Analysis of Video Quality Datasets via Design of Minimalistic Video Quality Models

2307.13981

Published 4/4/2024 by Wei Sun, Wen Wen, Xiongkuo Min, Long Lan, Guangtao Zhai, Kede Ma

🔄

Abstract

Blind video quality assessment (BVQA) plays an indispensable role in monitoring and improving the end-users' viewing experience in various real-world video-enabled media applications. As an experimental field, the improvements of BVQA models have been measured primarily on a few human-rated VQA datasets. Thus, it is crucial to gain a better understanding of existing VQA datasets in order to properly evaluate the current progress in BVQA. Towards this goal, we conduct a first-of-its-kind computational analysis of VQA datasets via designing minimalistic BVQA models. By minimalistic, we restrict our family of BVQA models to build only upon basic blocks: a video preprocessor (for aggressive spatiotemporal downsampling), a spatial quality analyzer, an optional temporal quality analyzer, and a quality regressor, all with the simplest possible instantiations. By comparing the quality prediction performance of different model variants on eight VQA datasets with realistic distortions, we find that nearly all datasets suffer from the easy dataset problem of varying severity, some of which even admit blind image quality assessment (BIQA) solutions. We additionally justify our claims by contrasting our model generalizability on these VQA datasets, and by ablating a dizzying set of BVQA design choices related to the basic building blocks. Our results cast doubt on the current progress in BVQA, and meanwhile shed light on good practices of constructing next-generation VQA datasets and models.

Create account to get full access

Overview

This paper examines the state of video quality assessment (VQA) datasets, which are used to evaluate and improve video quality assessment models.
The authors develop minimalistic VQA models to computationally analyze eight existing VQA datasets with realistic distortions.
They find that many of these datasets suffer from the "easy dataset problem," where simple models can perform well, and some even allow blind image quality assessment (BIQA) solutions to work.
The findings cast doubt on the current progress in blind video quality assessment (BVQA) and provide guidance for constructing better VQA datasets and models.

Plain English Explanation

Evaluating the quality of videos is crucial for companies that deliver video content to users, as it allows them to monitor and improve the viewer's experience. This process is known as video quality assessment (VQA). Researchers have developed VQA models to automate this evaluation, and they test these models on human-rated VQA datasets.

However, the authors of this paper argue that we need a better understanding of the existing VQA datasets in order to properly assess the progress in VQA. They develop simple, minimalistic VQA models and use them to analyze eight VQA datasets with realistic distortions, such as blurriness or compression artifacts.

The authors find that many of these datasets have the "easy dataset problem," meaning that even basic VQA models can perform well on them. Some datasets are so easy that blind image quality assessment (BIQA) solutions, which only look at individual frames and not the entire video, can work well.
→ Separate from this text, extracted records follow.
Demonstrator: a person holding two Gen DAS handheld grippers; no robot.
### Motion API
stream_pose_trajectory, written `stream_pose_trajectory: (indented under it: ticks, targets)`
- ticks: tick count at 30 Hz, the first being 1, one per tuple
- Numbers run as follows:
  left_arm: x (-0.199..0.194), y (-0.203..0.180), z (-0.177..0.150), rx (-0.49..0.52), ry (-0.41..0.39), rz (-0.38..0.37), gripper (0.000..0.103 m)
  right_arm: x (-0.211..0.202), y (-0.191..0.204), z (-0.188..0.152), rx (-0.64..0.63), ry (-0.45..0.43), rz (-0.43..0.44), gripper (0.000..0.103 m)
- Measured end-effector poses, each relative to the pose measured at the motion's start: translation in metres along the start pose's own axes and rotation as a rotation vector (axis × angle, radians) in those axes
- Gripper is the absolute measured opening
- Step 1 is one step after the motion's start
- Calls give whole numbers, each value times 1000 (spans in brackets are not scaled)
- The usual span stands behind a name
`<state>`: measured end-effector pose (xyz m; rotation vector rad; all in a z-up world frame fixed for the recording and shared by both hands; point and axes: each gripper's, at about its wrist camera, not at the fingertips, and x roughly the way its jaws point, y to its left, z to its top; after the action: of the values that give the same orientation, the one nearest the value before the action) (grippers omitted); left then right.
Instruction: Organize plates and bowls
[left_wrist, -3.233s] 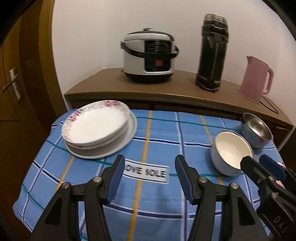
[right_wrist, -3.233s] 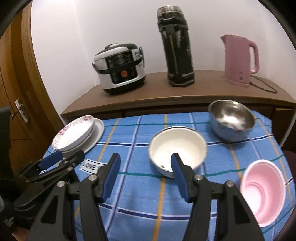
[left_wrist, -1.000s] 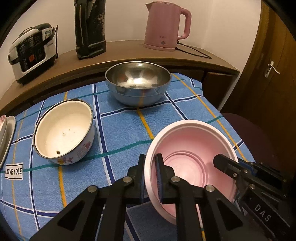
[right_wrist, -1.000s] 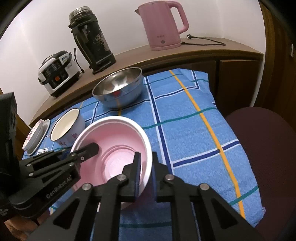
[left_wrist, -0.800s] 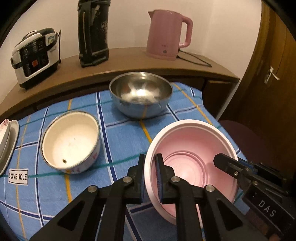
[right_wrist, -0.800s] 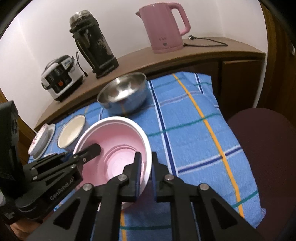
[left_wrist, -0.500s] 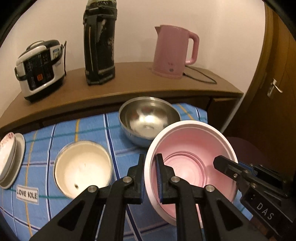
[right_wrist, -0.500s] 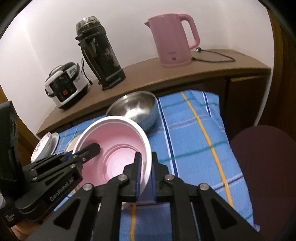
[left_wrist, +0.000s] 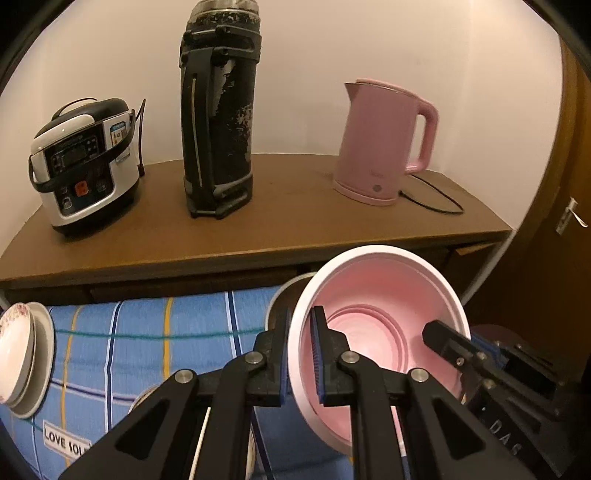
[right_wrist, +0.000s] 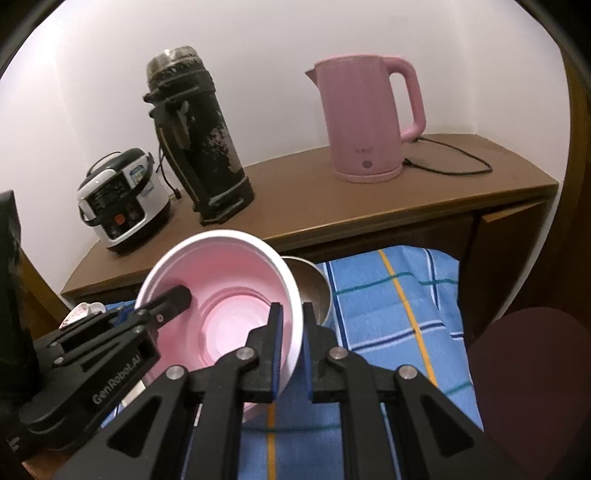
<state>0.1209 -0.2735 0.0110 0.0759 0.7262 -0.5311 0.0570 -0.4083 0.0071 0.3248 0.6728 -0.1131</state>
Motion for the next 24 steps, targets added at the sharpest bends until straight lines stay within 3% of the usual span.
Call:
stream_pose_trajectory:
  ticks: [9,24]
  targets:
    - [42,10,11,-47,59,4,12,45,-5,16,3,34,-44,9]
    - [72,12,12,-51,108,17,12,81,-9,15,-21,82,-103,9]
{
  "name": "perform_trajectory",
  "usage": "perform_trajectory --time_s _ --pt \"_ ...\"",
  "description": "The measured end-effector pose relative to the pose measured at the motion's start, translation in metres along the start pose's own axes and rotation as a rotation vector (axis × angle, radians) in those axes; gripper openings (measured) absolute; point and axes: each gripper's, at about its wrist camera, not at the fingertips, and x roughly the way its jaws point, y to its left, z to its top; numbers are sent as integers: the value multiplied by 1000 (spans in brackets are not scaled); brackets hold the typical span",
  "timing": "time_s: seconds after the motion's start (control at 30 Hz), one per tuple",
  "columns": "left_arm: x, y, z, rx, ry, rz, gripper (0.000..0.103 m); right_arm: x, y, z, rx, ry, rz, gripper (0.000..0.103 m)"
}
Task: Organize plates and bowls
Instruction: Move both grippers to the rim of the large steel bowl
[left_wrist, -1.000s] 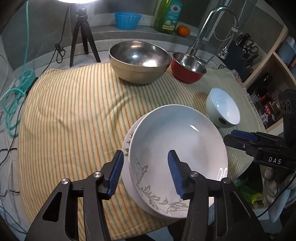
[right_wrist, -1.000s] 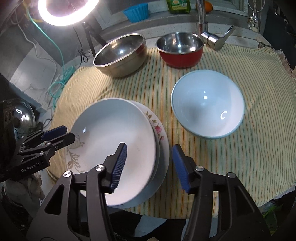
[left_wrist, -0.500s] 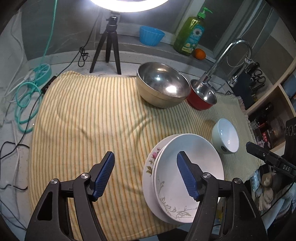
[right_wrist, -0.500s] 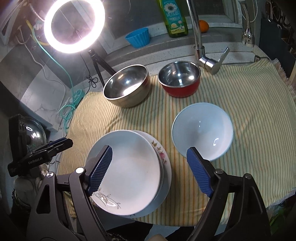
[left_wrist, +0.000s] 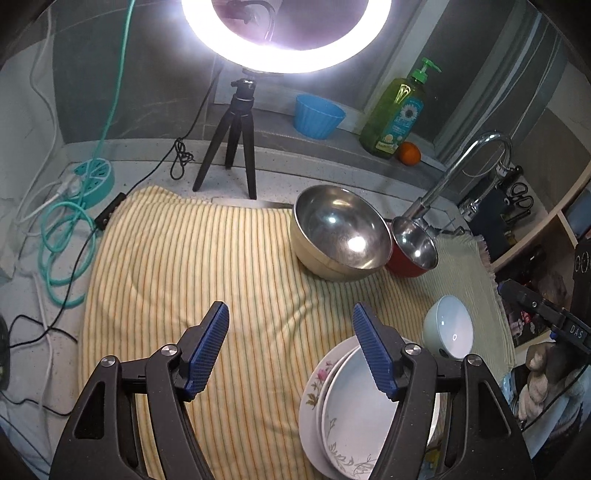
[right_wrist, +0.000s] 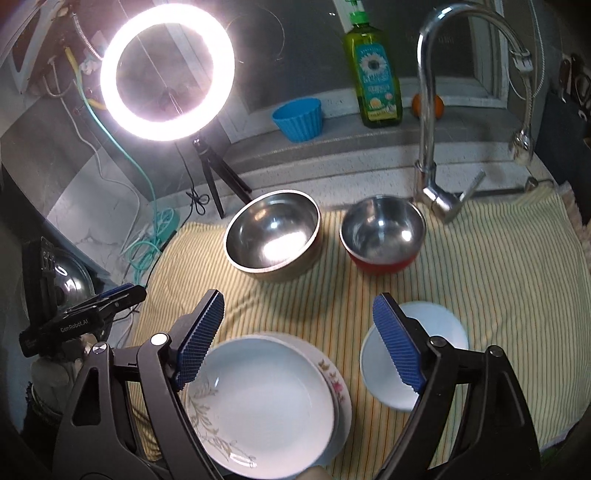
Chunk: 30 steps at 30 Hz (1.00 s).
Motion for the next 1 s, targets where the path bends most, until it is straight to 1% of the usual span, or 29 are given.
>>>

These findings suggest that the current progress in blind video quality assessment (BVQA), which aims to assess video quality without relying on reference videos, may not be as significant as it appears. The authors provide guidance on how to construct better VQA datasets and models to drive more meaningful progress in the field.

Technical Explanation

The authors develop minimalistic BVQA models, which consist of a video preprocessor, a spatial quality analyzer, an optional temporal quality analyzer, and a quality regressor. These models are "minimalistic" in the sense that they use the simplest possible instantiations of these components.

By comparing the quality prediction performance of different model variants on eight VQA datasets, the authors find that nearly all of the datasets suffer from the "easy dataset problem" to varying degrees. This means that even these simple BVQA models can achieve good performance on the datasets, suggesting that the datasets may not be challenging enough to drive meaningful progress in BVQA.

Furthermore, the authors show that some of the datasets even allow blind image quality assessment (BIQA) solutions, which only consider individual frames and not the temporal aspects of the video, to perform well. This further highlights the lack of difficulty in these datasets.

The authors justify their claims by contrasting the generalizability of their models across the VQA datasets and by ablating a wide range of BVQA design choices related to the basic building blocks of their models.

Critical Analysis

The authors' findings raise important concerns about the current state of VQA datasets and the progress in BVQA. By demonstrating that many datasets suffer from the "easy dataset problem," the paper calls into question the reliability of the benchmarks used to evaluate BVQA models.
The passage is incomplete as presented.